NVIDIA unveiled a grand vision this week, one where edge AI would be as ubiquitous as Microsoft's Windows OS, powered by the brand-new RTX Spark processor. Even so, this vision apparently comes at a substantial cost, which could hurt the proliferation of NVIDIA's grand vision, as per a new assessment by analysts over at Morgan Stanley.
Morgan Stanley analysts believe RTX Spark-led laptops can't be priced below ~$2,900 at the high-end and ~$1,800 at the low-end
As we detailed earlier this week, NVIDIA's all-new RTX Spark (N1x variant) platform leverages TSMC's 3nm node technology and sports:
- A 20-core Grace CPU.
- A Blackwell RTX 5070 GPU, with 6,144 CUDA cores, that delivers up to 1 PFLOP FP4 AI performance.
- Up to 128GB of LPDDR5X-based unified memory
- Around 600 GB/s NVLink-C2C bandwidth between CPU and GPU.
- Support for full NVIDIA software stack, including CUDA, TensorRT, DLSS, Reflex, G-SYNC, and RTX ray tracing.
What's more, the 20-core Grace CPU within the N1x variant is itself made up of 10x ARM Cortex-X925 cores and 10x ARM Cortex-A725 cores.
On the other hand, the N1 variant sports a 12-core CPU, made up of 8x ARM Cortex-X925 cores and 4x ARM Cortex-A725 cores. This variant also sports a GeForce RTX 5050 GPU, and up to 64GB of unified memory.

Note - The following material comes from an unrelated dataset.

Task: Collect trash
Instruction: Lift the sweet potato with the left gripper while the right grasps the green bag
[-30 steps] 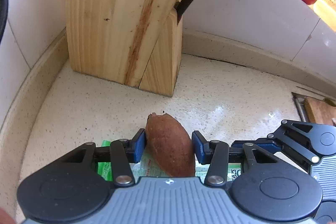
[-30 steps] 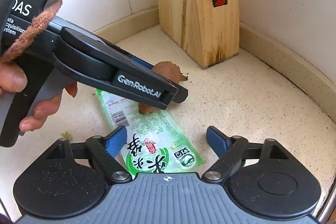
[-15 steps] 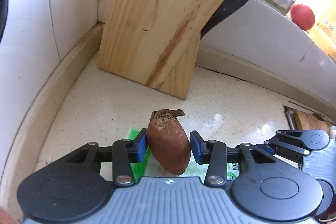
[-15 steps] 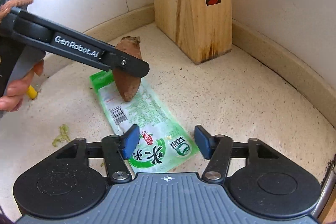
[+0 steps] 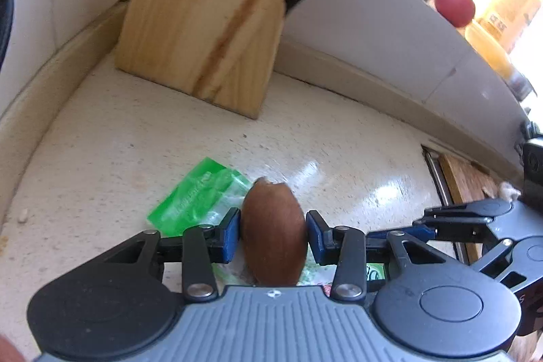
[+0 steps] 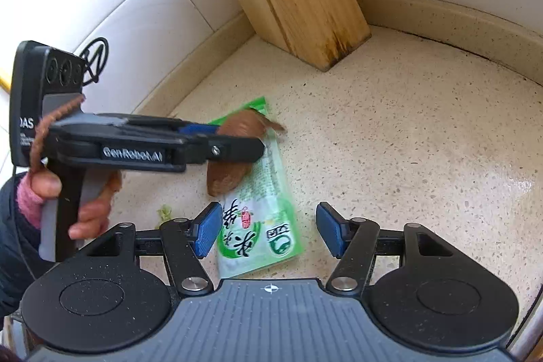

Well, the hefty core count of the N1x variant apparently comes at an equally hefty price. As per a tabulation by analysts over at Morgan Stanley, PCs sporting the N1x variant of NVIDIA's RTX Spark SoC won't be priced below $2,899, while the N1 variant-bearing PCs will likely sport a price tag of $1,799 or higher.